▶ [ABOUT THIS TASK]
Go over the entries below line by line, copying each one that contains the word "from".

▶ [SOURCE INFORMATION]
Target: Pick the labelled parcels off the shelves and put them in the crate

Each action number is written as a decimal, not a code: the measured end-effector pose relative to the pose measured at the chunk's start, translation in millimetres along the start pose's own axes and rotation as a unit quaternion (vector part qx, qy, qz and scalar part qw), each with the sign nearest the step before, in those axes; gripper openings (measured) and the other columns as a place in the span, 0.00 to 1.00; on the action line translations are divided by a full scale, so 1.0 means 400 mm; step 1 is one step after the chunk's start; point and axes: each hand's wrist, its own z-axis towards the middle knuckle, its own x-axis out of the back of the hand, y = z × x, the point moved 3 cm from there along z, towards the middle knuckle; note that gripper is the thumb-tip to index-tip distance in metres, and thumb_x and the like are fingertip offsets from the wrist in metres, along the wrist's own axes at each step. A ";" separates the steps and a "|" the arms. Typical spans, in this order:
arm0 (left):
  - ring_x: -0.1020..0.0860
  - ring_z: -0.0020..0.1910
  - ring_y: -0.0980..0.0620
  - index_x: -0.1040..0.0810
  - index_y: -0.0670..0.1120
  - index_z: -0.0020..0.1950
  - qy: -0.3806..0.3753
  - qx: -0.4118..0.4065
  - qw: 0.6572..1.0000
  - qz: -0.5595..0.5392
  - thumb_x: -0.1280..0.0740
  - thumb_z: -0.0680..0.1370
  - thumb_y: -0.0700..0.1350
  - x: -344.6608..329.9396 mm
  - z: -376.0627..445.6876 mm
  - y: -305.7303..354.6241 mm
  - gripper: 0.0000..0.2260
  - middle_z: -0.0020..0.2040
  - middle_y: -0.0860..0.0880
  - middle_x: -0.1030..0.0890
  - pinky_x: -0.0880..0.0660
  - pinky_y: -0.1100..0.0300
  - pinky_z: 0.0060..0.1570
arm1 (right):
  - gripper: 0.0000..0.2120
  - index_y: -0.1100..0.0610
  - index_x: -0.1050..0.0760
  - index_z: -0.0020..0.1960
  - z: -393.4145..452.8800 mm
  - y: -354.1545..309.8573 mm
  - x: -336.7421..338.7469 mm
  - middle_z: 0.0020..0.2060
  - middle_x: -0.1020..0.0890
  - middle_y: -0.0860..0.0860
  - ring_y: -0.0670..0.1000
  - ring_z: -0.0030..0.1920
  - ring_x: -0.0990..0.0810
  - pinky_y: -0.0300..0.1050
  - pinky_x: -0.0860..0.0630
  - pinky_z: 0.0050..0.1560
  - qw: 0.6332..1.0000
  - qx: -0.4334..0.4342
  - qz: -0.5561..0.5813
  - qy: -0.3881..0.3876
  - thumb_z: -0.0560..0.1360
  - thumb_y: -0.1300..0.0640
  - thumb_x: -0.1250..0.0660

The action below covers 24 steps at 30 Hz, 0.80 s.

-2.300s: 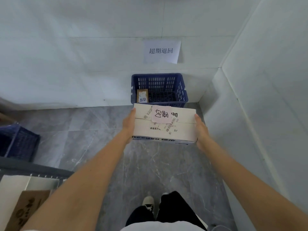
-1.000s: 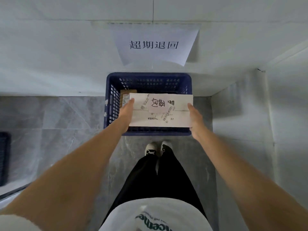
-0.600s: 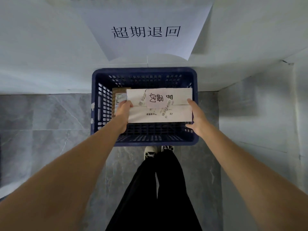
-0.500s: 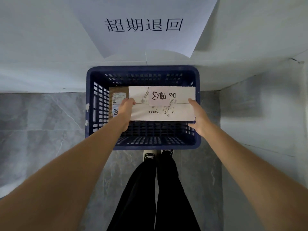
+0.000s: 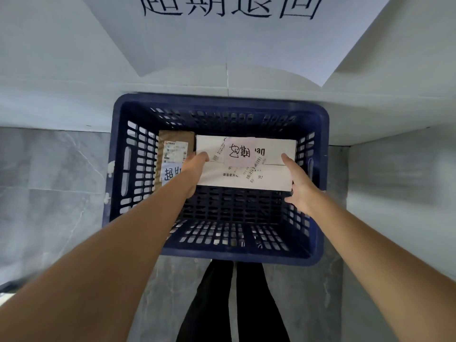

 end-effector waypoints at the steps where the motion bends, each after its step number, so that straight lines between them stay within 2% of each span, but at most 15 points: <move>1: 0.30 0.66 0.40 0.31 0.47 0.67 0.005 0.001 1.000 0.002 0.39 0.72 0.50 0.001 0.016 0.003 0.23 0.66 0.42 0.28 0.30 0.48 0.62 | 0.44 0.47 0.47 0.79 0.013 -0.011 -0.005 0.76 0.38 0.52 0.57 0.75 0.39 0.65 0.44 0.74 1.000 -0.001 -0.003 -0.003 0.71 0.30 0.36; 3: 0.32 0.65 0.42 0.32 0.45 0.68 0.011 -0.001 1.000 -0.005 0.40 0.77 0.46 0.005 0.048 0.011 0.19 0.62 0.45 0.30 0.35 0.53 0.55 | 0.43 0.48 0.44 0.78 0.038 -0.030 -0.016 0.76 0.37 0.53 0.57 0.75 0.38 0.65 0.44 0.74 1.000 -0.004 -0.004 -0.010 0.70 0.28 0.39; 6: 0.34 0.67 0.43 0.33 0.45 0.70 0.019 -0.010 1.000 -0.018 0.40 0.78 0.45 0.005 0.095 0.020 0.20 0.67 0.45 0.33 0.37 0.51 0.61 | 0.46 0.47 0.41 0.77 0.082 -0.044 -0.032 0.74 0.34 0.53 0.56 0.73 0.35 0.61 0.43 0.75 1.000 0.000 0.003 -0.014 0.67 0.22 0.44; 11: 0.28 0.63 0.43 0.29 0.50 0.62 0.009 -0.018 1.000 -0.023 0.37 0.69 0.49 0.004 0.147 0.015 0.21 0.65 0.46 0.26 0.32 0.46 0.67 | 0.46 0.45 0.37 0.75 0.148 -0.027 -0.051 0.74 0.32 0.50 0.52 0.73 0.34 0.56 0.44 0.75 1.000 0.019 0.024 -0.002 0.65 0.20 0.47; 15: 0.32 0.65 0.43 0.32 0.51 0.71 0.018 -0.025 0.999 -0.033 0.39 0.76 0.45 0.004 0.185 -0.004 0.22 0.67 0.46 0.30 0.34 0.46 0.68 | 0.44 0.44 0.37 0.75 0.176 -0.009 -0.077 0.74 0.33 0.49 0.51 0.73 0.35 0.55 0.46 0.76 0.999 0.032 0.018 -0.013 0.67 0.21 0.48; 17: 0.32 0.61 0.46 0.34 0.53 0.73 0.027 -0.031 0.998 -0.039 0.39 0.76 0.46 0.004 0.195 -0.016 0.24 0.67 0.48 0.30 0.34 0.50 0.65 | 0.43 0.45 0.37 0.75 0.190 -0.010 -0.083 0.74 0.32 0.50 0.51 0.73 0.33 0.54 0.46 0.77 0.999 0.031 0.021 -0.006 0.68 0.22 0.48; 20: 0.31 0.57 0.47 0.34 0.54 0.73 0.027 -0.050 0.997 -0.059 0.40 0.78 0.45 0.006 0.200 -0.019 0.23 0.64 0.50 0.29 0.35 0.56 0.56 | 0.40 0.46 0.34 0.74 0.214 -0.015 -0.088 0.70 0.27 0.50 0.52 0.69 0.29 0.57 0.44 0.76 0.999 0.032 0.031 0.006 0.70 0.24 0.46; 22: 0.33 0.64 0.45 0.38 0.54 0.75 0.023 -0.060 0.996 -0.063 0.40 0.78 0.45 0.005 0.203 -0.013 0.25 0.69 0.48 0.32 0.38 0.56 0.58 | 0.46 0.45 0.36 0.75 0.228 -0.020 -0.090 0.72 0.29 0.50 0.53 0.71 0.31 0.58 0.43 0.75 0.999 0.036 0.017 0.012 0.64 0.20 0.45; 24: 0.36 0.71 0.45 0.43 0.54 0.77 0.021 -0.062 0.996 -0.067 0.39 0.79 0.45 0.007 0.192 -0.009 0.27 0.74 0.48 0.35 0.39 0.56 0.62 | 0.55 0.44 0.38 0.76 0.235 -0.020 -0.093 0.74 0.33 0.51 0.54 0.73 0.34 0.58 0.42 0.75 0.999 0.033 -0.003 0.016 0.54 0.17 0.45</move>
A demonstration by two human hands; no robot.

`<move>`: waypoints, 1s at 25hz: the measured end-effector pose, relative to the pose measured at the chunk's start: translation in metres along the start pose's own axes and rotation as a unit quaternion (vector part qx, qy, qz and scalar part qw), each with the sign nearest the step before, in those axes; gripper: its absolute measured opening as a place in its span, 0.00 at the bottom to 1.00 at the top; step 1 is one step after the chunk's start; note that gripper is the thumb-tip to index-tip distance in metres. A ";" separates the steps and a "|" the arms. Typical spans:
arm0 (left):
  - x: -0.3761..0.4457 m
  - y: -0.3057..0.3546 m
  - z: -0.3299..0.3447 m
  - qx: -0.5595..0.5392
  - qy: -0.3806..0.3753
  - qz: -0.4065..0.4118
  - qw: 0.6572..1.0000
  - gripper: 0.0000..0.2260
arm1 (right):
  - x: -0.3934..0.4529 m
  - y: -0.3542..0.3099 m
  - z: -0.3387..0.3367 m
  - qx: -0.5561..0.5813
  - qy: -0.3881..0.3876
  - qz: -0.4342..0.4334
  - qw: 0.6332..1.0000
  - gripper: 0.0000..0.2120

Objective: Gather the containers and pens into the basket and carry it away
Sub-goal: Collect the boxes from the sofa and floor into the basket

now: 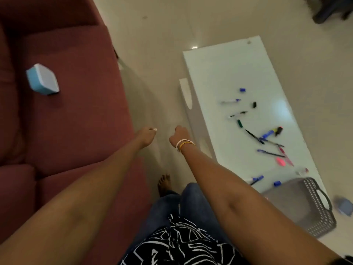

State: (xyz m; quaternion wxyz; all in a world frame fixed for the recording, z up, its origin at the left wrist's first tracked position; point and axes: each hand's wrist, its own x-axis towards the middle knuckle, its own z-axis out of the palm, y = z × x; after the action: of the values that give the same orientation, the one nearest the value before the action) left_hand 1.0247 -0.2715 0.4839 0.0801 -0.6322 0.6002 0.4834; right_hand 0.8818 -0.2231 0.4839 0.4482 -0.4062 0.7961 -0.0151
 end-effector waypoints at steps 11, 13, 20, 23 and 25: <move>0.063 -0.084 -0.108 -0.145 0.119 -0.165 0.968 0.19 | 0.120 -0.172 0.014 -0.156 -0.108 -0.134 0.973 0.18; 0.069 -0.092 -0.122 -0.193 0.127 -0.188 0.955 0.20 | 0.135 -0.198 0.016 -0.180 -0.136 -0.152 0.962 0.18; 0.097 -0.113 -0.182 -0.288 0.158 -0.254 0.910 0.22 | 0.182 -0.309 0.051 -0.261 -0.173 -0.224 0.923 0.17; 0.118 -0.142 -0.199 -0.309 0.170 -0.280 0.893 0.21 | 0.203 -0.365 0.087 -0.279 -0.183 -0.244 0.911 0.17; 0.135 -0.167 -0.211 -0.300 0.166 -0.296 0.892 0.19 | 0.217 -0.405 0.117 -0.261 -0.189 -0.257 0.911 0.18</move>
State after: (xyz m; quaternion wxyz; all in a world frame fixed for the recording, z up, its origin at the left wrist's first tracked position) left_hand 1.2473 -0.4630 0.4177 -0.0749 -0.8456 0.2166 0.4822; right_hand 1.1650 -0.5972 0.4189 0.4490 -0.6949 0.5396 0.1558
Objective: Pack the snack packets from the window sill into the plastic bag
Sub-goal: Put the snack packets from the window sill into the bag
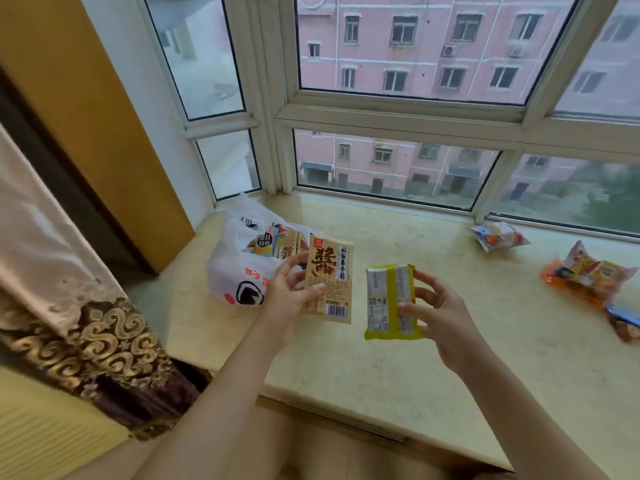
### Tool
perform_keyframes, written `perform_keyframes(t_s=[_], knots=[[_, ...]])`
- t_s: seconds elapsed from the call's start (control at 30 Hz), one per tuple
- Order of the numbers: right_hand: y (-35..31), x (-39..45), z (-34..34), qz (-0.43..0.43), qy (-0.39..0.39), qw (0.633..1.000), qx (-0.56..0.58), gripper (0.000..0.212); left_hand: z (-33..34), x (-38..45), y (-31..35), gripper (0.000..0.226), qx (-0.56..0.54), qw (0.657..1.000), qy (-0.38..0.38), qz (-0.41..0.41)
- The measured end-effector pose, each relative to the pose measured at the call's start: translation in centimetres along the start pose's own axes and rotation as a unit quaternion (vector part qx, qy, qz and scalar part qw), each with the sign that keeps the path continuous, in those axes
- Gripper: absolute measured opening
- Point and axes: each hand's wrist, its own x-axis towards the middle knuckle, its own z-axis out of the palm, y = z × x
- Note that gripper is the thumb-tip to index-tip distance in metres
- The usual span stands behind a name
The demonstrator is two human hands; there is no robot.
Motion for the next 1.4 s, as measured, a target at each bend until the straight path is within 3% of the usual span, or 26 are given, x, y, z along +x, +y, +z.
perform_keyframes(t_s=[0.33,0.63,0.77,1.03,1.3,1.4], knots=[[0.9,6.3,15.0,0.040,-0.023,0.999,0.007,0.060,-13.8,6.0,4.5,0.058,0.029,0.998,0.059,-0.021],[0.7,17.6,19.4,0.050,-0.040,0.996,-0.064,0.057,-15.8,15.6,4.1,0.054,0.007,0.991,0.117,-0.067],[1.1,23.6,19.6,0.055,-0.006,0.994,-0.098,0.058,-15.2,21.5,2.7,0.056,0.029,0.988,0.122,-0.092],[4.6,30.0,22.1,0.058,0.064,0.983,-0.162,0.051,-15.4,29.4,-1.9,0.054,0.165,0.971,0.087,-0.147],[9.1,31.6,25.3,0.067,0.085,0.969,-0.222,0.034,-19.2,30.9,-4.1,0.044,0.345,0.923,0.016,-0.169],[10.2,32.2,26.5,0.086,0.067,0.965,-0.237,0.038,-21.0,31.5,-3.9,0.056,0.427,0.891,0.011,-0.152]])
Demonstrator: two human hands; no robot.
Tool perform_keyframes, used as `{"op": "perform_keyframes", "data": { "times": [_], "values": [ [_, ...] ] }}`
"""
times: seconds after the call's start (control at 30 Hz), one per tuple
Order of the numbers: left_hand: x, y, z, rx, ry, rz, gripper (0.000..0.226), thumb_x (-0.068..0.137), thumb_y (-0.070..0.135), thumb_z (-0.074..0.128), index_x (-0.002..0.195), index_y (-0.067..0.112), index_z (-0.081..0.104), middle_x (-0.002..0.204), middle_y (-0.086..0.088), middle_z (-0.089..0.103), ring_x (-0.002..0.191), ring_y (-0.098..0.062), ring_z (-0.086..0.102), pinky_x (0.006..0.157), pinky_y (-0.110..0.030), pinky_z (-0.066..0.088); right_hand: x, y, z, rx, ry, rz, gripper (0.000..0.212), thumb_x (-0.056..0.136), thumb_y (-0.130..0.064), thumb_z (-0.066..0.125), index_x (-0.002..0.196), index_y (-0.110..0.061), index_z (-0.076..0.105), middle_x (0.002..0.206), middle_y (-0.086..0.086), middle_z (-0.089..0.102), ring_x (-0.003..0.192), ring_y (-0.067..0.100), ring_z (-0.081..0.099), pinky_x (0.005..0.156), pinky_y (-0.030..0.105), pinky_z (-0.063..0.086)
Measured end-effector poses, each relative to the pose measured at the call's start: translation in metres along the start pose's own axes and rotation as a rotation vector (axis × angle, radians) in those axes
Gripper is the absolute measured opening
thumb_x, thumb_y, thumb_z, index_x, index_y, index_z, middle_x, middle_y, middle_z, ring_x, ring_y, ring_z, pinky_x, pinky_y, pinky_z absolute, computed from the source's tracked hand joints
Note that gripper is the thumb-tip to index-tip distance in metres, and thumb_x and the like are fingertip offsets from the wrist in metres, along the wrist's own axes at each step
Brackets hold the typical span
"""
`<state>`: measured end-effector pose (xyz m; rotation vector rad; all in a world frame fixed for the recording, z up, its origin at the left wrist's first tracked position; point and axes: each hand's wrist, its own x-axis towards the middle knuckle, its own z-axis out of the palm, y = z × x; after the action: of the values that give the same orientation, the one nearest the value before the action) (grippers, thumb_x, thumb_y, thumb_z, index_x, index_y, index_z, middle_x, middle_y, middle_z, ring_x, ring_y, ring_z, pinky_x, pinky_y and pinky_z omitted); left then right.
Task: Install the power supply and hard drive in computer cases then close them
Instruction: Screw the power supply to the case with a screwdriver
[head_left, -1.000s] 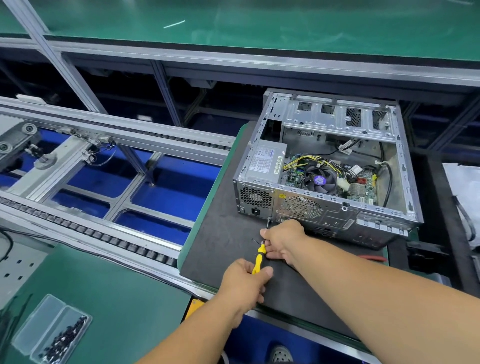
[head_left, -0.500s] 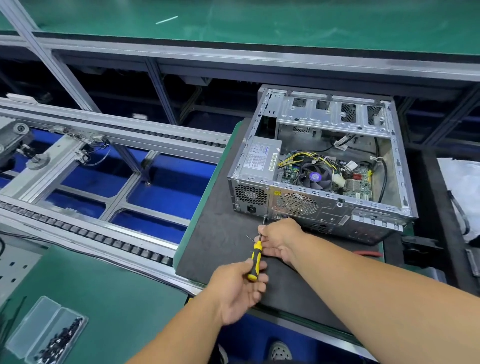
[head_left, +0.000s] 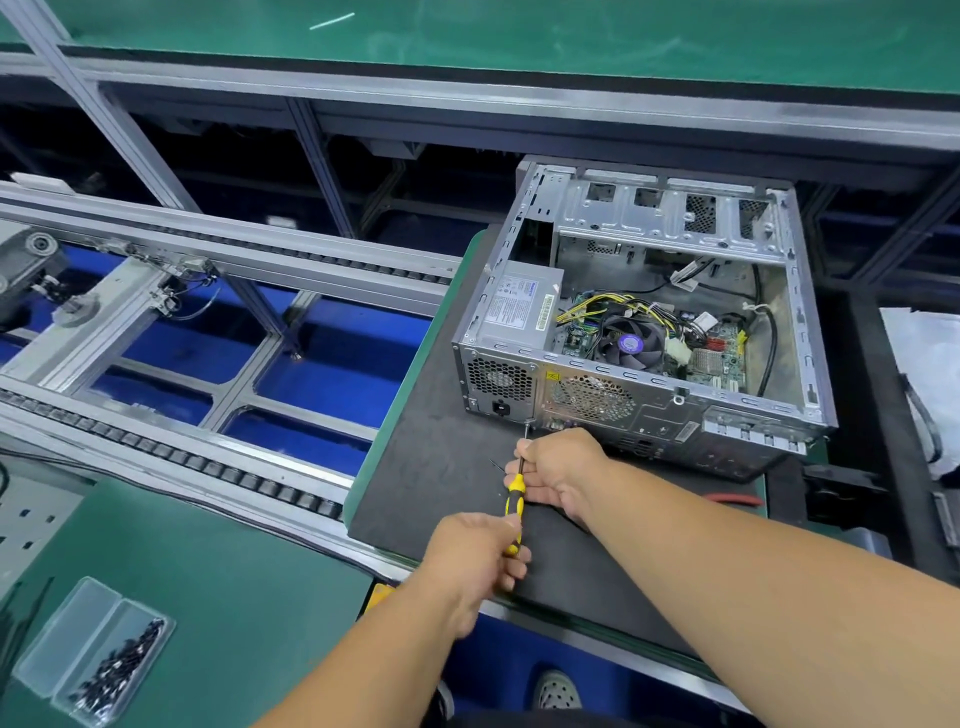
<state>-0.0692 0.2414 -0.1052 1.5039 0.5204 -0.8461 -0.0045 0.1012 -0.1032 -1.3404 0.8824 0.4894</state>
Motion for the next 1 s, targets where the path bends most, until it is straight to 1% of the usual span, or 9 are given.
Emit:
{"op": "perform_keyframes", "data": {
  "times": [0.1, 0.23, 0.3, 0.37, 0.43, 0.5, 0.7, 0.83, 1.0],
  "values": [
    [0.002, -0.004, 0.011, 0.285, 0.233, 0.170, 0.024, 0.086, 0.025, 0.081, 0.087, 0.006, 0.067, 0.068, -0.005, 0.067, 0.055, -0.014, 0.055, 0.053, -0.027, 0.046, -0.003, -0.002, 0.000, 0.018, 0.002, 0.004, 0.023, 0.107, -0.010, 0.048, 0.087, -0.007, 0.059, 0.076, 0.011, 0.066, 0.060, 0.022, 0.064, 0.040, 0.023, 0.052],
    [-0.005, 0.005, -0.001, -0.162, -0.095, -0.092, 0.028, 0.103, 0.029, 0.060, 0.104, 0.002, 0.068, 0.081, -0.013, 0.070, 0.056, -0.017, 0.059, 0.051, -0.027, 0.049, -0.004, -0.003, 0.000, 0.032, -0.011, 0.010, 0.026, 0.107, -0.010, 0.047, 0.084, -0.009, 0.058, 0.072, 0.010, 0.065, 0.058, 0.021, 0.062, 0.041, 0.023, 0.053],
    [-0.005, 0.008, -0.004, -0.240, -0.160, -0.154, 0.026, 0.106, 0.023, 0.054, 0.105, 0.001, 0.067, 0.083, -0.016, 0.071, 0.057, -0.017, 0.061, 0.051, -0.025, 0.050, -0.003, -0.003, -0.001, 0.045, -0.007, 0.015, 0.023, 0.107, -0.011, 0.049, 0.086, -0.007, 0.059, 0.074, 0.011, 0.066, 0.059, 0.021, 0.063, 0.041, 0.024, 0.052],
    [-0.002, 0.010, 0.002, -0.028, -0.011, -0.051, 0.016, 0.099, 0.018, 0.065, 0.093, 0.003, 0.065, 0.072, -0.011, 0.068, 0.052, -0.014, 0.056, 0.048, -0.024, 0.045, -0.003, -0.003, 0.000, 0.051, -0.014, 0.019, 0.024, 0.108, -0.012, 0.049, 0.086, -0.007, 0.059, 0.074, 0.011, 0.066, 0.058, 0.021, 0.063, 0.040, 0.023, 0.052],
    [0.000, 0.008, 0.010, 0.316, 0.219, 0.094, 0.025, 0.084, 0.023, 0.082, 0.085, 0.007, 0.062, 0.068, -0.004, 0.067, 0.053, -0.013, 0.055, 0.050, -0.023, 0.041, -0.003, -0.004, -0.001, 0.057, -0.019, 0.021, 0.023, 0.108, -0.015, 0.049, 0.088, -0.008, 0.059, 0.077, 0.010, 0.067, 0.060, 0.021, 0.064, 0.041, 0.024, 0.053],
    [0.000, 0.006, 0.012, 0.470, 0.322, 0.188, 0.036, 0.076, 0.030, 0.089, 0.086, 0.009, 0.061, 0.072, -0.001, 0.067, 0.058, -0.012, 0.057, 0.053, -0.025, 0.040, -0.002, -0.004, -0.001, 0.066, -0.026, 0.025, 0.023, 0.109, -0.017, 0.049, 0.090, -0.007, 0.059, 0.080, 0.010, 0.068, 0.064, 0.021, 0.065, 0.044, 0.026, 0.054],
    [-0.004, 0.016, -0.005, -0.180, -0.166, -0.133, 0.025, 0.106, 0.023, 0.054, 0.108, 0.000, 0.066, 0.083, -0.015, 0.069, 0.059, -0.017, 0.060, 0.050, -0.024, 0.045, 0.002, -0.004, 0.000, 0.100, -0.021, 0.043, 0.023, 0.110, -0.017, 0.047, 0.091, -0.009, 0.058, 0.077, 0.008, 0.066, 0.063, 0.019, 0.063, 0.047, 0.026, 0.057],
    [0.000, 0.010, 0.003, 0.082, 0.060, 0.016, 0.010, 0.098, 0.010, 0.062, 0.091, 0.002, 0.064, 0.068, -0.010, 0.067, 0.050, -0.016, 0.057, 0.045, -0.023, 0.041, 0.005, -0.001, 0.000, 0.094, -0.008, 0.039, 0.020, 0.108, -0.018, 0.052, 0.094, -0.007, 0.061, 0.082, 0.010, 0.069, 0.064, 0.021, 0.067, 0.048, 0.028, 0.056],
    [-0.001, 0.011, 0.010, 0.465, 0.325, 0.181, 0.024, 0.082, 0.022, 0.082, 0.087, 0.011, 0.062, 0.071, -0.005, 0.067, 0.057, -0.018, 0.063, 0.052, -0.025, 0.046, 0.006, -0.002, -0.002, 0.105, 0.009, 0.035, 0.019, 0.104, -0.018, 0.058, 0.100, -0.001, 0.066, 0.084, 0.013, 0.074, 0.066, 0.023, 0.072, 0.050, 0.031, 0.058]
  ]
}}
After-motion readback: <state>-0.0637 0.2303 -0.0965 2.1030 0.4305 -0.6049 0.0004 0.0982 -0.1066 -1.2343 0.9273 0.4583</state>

▶ [ANSWER AREA]
Each action number is written as a decimal, not a code: the measured end-effector pose relative to the pose measured at the chunk's start, translation in millimetres along the start pose's own axes and rotation as a unit quaternion (vector part qx, qy, qz and scalar part qw), each with the sign nearest the step before, in those axes; gripper openings (measured) and the other columns as a place in the span, 0.00 to 1.00; on the action line translations are divided by a full scale, so 1.0 means 400 mm; step 1 is one step after the chunk's start; point and axes: each hand's wrist, its own z-axis towards the middle knuckle, its own x-axis out of the back of the hand, y = z × x, the point moved 3 cm from there along z, towards the middle knuckle; note that gripper is the thumb-tip to index-tip distance in metres, and thumb_x and the like are fingertip offsets from the wrist in metres, along the wrist's own axes at each step. A ";" separates the steps and a "|" the arms. Typical spans, in this order:
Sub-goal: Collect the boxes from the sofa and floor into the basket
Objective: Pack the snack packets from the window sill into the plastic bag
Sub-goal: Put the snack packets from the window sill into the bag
- t_s: seconds elapsed from the call's start (control at 30 Hz), one per tuple
thumb_x, thumb_y, thumb_z, index_x, index_y, index_z, middle_x, middle_y, middle_z, ring_x, ring_y, ring_z, pinky_x, pinky_y, pinky_z absolute, computed from the source's tracked hand joints
Note that gripper is the thumb-tip to index-tip distance in metres, and thumb_x and the like are fingertip offsets from the wrist in metres, along the wrist's own axes at each step

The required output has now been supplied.